千景くんは魔法使い
「遠山、これを頼む」
放課後。私は相変わらず先生から雑用を頼まれていた。
今日はバドミントン部の顧問が出張なので部活は休み。桃ちゃんは彼氏とデートの約束をしてるようでホームルームが終わったあと、すぐに帰った。

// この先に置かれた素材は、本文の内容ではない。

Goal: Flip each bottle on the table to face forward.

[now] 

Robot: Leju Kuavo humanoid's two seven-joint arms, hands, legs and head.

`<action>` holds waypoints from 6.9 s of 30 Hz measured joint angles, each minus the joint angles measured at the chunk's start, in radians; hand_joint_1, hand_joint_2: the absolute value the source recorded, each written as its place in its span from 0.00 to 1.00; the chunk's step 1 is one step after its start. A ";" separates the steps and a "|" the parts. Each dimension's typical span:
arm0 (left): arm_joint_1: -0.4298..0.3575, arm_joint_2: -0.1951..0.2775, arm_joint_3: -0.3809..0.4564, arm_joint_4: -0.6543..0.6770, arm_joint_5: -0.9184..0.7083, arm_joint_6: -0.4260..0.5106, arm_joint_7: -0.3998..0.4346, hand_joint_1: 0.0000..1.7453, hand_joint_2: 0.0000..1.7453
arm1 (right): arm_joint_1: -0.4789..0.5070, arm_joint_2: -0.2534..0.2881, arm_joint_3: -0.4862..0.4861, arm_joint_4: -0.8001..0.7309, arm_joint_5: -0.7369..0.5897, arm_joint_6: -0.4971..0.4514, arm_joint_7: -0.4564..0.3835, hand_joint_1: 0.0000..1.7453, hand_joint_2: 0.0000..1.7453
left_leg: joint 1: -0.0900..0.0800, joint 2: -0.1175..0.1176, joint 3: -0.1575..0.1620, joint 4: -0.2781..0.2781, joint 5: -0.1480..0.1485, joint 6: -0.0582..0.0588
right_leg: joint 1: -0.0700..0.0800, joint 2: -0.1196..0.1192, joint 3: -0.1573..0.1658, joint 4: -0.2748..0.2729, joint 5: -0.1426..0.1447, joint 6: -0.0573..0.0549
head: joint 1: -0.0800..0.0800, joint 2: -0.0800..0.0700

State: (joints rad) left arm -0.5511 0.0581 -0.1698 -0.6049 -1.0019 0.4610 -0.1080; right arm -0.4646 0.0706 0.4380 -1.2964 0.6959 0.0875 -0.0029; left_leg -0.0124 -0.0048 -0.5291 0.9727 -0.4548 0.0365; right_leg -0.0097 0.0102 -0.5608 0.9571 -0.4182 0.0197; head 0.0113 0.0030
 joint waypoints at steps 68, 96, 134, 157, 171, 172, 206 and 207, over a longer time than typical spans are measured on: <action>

頼まれたプリントをホチキスで留めて、ふうと息をはく。
騒がしかった教室が嘘のように今は誰もいない。けれど、千景くんのカバンだけは机に残されていた。
……どこにいるんだろう。
先生から頼まれた作業は15分で終わり、私はなんとなく廊下に出てみる。
千景くんはこうしてふと、姿を消す時がある。
告白目的の女の子が放課後という時間を狙い、千景くんを探したりしてるけれど、見つからない。
千景くんしか知らない秘密の場所でもあるのかな?
そんなことを考えながら窓の外に目を向けると、私はあるものを見つけた。それはこの東棟と連絡通路で繋がっている西棟の屋上。
西棟は選択授業などで行う教室があるだけで、生徒たちは用事がない限り行くことはない。
私は連絡通路を渡って、屋上へと目指した。
屋上は東棟も西棟も立ち入り禁止になっていると聞いたことがある。
おそるおそる銀色のドアノブを回すと、いとも簡単に重厚な扉が開いた。